SI ON JAZZ’AY Festival – Édition 2016.
1er festival de Savenay :
Le jazz, entre tradition et actualité.
Texte du blog de Jean-Yves Martin
Dimanche 6 novembre 2016.
Le 1er festival de jazz de Savenay paraissait un pari fou, une initiative ambitieuse, comptant sur quatre jours plus d’une dizaine de prestations musicales d’une grande diversité et, à l’expérience, bien accueillies. Ces folles journées locales du jazz faisaient suite à un premier concert un an plus tôt. Sa programmation éclectique, assurée et animée par Jean-François Arthur, offrait un éventail assez complet d’un monde musical multi-facette proposé, jour après jour et, à peu de choses près, dans l’ordre inverse d’une histoire toujours jeunes bien que séculaire.
Le style d’Amaury Faye n’a rien de celui du banal piano bar, même s’il a « accompagné » l’inauguration du festival et de son exposition dans le hall de Ciné Nova. Confirmé par sa première partie d’un concert le lendemain, sa musique repose beaucoup plus sur l’harmonie, les chromatismes et les rythmiques syncopées – habanera, boléro ou batida – que sur les mélodies, en une sorte de méditation inspirée. Et, quand il s’en écarte juste un peu, son jazz flirte alors avec le classique.
Un duo remarqué à quatre mains d’Amaury Faye et de Thibaud Dufoy a assuré avec brio la transition vers le concert du Alyss Kalbez Trio. Thibaud Dufoy au clavier électrique, Alyss Kalbez lui-même à la batterie et Nicolas Algans à la trompette, donnaient force et dynamisme à un jazz expressif et percutant, avec des solos faisant le spectacle et emportant sans restriction la conviction.
Kat’Chapo en plein air ensoleillé et La Fille du Canal dans la salle Equinoxe ont proposé deux déclinaisons de ce qu’il est désormais convenu d’appeler le « jazz manouche », dont l’incarnation historique fut le quintette du Hot Club de France dans les années 40. Le répertoire ouvert au genre s’élargit aujourd’hui un peu à tout et offre même des compositions nouvelles. Mais ses standards s’imposent encore, avec des versions attendues et bien venues de classiques tels que l’incontournable Nuages ou Que reste-t-il de nos amours. Malgré toute la qualité des instrumentistes Django Reinhardt, inoubliable virtuose et mélodiste, reste un ovni mondial de la planète jazz, toujours imité, jamais égalé.

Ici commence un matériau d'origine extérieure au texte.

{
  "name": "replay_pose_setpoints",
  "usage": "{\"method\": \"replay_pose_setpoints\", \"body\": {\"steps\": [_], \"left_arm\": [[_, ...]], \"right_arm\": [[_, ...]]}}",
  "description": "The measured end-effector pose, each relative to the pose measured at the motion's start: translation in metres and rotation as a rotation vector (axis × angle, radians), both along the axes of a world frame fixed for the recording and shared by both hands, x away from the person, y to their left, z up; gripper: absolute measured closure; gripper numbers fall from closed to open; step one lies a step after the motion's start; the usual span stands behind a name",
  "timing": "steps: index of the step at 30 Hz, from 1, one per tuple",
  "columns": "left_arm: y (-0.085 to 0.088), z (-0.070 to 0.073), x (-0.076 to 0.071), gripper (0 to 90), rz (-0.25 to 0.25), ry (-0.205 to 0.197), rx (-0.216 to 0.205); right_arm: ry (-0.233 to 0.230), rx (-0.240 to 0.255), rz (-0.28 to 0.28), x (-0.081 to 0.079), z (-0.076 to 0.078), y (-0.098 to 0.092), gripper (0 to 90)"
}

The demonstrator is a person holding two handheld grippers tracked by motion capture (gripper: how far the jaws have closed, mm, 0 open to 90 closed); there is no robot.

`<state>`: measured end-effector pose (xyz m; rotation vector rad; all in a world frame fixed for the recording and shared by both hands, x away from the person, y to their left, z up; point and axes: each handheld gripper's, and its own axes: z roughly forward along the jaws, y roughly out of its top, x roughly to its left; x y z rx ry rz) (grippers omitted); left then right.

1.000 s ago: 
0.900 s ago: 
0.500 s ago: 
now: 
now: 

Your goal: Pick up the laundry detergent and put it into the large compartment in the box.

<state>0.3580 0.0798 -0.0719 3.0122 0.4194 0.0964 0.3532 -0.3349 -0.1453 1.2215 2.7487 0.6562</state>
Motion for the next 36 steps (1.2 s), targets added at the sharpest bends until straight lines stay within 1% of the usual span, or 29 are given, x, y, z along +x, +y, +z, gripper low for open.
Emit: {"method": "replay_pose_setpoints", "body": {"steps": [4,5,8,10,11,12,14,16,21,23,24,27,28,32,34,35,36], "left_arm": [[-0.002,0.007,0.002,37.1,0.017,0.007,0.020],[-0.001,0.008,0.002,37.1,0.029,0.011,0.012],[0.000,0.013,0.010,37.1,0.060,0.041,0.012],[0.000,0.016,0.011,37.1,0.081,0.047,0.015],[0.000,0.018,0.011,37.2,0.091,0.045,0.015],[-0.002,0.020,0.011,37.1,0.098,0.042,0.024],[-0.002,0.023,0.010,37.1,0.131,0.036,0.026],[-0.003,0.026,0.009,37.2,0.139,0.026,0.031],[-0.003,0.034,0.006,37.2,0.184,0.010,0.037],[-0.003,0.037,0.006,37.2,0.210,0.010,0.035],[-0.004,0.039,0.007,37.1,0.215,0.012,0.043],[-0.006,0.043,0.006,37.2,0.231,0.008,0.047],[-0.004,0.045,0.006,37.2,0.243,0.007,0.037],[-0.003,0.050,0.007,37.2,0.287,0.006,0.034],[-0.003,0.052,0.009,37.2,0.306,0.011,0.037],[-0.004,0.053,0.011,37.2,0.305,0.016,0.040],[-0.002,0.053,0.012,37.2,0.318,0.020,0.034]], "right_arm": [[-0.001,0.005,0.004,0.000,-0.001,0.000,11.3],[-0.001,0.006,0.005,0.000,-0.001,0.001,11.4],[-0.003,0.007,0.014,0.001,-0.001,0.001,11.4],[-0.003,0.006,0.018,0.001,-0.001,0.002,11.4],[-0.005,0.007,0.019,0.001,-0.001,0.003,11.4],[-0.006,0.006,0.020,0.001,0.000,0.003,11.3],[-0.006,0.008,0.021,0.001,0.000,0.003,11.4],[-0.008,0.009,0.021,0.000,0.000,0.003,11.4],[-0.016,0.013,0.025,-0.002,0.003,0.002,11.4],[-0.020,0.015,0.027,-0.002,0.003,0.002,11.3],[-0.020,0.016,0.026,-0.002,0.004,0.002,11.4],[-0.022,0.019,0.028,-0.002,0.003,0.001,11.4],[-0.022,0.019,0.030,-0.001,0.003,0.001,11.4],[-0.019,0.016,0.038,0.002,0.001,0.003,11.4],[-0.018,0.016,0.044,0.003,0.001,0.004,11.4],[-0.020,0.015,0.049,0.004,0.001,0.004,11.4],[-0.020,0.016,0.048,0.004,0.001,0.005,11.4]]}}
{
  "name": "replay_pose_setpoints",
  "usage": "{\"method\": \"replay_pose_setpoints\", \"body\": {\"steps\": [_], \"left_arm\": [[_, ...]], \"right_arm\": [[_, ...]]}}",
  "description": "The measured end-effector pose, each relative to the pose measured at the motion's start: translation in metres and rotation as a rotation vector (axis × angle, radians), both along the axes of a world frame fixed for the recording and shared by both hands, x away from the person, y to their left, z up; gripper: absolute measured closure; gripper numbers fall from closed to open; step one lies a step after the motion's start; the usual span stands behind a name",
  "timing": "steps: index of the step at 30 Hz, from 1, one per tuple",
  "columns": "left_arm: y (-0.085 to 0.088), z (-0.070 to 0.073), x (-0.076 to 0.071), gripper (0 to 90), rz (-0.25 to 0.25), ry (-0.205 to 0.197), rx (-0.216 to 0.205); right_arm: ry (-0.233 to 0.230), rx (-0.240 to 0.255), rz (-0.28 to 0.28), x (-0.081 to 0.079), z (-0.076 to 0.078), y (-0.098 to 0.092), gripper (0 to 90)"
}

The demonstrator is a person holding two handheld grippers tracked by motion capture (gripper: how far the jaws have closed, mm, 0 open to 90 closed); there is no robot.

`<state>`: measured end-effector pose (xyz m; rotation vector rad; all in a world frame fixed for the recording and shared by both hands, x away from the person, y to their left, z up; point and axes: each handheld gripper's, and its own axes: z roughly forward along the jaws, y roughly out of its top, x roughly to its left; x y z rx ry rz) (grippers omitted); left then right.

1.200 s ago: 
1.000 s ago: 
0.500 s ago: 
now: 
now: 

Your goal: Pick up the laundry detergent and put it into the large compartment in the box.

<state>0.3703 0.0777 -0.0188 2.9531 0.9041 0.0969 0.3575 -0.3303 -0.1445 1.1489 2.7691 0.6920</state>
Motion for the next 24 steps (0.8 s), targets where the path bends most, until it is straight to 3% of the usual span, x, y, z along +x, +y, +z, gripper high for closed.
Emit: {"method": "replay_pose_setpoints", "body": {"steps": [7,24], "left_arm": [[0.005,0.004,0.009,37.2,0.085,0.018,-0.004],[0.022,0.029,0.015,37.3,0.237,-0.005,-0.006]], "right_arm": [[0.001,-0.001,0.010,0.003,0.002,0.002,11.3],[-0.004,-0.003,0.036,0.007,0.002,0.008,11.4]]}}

Le Holy Totsy Gang donnait un programme axé sur les standards du jazz Nouvelle Orléans puis du middle jazz des années 1918 à 1938. Un hommage justifié et brillant à Louis Armstrong.
Ce « vieux jazz » souvent ignoré parfois méprisé est en fait sa colonne vertébrale. Le concert, à visée pédagogique, en fait la démonstration. La « plus petite des petites formations », avec six musiciens, reproduit le schéma traditionnel : saxos alto et ténor, trombone à coulisse, cornet (trompette) à la Satchmo, banjo, perçussions avec washboard, et contrebasse acoustique dédiée à la walking bass. Quasiment année après année, les standards du genre ressurgissent du deep south ou de Chicago, convoquant les mannes de King Oliver et de Billie Holiday. Certains trouvent des prolongements après la seconde guerre mondiale, avec Fats Domino (My blue heaven). Mais quand une « ouverture » s’opère vers Duke Ellington et ses arrangements plus sophistiqués que la joyeuse polyphonie new-orléanaise, on mesure alors toute la qualité des instrumentistes, d’une facture et d’une précision quasi classiques. Malgré l’humour à la W.C.Fields du chef-présentateur, la prestation reste cependant retenue, voire un peu austère, les musiciens jouant assis même pendant les solos, surtout ceux de la section rythmique du second rang, à part pour le final libérateur au banjo.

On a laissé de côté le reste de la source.